Improbable though it seemed, he finally felt that he had entered the European bloodstream; along its arteries and veins he could now move like any other corpuscle. Surely, then, his passage had been preordained. It had been made possible by a higher power to whom thanks were owed. As he sucked on his straw, however, the nightmare of the previous night came back to him and he had to keep his hands in place on the table. “It wasn’t my fault,” he kept repeating to himself under his breath. It had been forced upon him by the mad old man. The man whom Naomi had described several times as a fascist. Well, a fascist then. It mattered less if he was a fascist.
The sophistry didn’t work, but it would tide him over until some kind of atonement and shock could take over, and indeed it was the atonement he dreaded, rather than the coming shock.
—
The office of the ferry company in Patras was empty, and the boats were equally so; it was a matter of minutes to book a berth on the next sailing at 5 p.m. It was a sixteen-hour voyage to Brindisi on the Grimaldi line arriving at nine the following morning, and naturally the Codringtons had booked a first-class private cabin. Was his wife joining him on this leg? No, she was indisposed. No other questions were asked; he was given his tickets for the Euroferry Olympia.
It was a long wait and he went back to the car, lay down in the backseat, and slept. When he revived the other cars were boarding. The time had passed easily, God be praised. As he entered the ship a man in uniform asked him for his ticket and then, unexpectedly, his passport. He had not prepared for this, and scrambled to pull out Codrington’s passport, which would condemn him as soon as it was opened. But it was not a passport control. As soon as the man saw the cover of the British document he waved him in and the trial was over. He locked the car, took the heavy bag out of the trunk, and went into the slightly run-down interior of the Olympia.
He came into a lobby with a circular upholstered sofa and a bronze statue at its center, with slot machines to one side and a depressing restaurant with white plastic tables and nautical themes. It wasn’t worth a detour. He went straight up to his cabin, now suddenly exhausted all over again, locked the door behind him, and snapped shut the curtains of its single window.

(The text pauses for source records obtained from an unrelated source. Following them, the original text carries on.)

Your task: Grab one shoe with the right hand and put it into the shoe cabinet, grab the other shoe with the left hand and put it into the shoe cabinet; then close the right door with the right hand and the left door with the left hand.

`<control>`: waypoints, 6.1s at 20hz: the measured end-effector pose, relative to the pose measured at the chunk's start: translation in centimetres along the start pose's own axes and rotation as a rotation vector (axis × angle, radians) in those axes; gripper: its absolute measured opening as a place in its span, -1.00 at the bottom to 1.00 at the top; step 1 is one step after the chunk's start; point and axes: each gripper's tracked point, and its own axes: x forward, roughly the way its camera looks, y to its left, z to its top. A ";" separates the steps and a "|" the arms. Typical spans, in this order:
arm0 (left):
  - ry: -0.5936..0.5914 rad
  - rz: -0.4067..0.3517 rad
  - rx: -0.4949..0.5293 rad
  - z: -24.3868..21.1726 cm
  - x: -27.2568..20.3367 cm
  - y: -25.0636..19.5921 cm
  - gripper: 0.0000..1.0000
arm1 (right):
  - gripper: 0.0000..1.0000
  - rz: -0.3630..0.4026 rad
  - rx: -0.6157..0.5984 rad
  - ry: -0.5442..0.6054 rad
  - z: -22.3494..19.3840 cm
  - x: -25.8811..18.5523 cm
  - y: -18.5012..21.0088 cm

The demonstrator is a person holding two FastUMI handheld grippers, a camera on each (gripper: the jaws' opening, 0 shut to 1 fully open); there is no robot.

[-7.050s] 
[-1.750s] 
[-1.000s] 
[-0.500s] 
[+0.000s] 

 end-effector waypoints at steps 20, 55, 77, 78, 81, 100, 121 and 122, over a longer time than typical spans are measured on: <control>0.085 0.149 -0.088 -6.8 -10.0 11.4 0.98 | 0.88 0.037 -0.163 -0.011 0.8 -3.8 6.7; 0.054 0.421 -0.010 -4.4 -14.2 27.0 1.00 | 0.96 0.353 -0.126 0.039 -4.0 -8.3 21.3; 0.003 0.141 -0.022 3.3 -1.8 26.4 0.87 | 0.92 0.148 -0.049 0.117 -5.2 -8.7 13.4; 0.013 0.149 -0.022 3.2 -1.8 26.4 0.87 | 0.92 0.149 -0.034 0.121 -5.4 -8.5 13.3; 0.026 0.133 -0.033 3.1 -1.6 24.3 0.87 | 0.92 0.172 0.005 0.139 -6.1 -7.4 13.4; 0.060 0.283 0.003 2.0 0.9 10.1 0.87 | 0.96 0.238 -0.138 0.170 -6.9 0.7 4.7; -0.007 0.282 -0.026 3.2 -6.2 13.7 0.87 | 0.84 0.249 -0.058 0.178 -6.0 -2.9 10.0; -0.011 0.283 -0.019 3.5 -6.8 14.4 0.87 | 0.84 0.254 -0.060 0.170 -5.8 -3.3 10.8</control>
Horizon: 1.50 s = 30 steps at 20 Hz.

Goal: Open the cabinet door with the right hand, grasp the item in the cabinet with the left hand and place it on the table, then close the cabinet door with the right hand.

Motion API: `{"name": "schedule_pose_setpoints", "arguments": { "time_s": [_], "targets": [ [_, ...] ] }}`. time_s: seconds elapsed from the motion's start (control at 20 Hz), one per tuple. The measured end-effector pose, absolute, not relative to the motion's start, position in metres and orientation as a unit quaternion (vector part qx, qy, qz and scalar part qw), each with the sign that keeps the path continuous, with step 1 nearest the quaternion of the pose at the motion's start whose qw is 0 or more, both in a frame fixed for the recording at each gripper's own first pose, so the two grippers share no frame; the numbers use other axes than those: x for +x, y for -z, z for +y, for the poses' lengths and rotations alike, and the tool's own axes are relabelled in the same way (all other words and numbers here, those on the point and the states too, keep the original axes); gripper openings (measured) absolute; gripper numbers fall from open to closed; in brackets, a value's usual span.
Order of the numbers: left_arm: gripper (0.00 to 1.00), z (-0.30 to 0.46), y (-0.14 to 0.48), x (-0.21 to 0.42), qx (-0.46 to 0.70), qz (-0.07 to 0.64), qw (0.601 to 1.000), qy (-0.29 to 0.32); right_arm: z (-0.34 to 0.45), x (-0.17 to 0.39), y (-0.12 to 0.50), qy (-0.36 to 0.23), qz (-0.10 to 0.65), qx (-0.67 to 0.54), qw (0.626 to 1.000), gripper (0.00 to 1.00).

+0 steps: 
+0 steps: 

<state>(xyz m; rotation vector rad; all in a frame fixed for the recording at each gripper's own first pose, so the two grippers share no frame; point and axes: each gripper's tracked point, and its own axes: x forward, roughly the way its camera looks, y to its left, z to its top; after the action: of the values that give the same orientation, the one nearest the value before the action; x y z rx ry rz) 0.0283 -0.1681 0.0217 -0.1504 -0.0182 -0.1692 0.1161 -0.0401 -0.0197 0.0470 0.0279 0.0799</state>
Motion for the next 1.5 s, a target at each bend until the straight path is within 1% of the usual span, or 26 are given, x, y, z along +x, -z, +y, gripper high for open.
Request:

For the first time in days he felt reasonably safe. He stripped off, showered for a long time, filled with dread at the thought of another man’s dried blood on his skin. He had to be purified from head to toe, like a man coming home at night from a slaughterhouse.
Then he lay unthinking and passive on one of the two beds with the lights off, waiting for the ship’s first shuddering motions at 5 p.m. Only when they were out at sea in the middle of a sparkling ocean dusk did he reopen the curtains and let the dying light into the cabin. He groomed himself in front of the bathroom mirror, shaved using the complimentary razor, and slicked back his wetted hair with the plastic comb. He tried on the different shirts and jackets that he had stolen from the master bedroom at the house—Jimmie’s Savile Row finery—until he found a combination that pleased him, then matched them with a pair of white pants that did not fit him, but which would pass. He took two hundred-euro notes from the bag and went up to the restaurant to eat.
Night had fallen and the dining room pitched gently from side to side. He ordered five dishes since hunger gnawed at him; he also ordered a Peroni beer, but when it came he changed his mind and sent it back. It was precisely these small sins that he had overlooked until now, but the moment had finally come to set them right. Water, two halved lemons. He ate lustily, however, and his spirits picked up. He added ice cream and coffee, and then walked around the ship to observe the other travelers.
They were mostly Italian couples, as far as he could understand, with a forlorn child here and there, and the odd single woman wrapped up in herself. It seemed an eccentric cast to be returning from a holiday in Greece. Perhaps the land of the Greeks was no longer as popular as it had once been in his father’s time, when all the rich boys from Beirut spent their summers on the islands in their boats. It was safer than Beirut and there were more roumi girls. But everyone falls on hard times eventually. Now the Beirut parasites went to Dubai and Bangkok instead. He went out onto the deck and took in the partially moonlit sea. There was no land to be seen, there were no other ships. God had seen to him, plucked him out of misery and set him on his way: it was, if he wanted to see it that way, a call to arms, a rejuvenation. He was sure that his dead father had something to do with it.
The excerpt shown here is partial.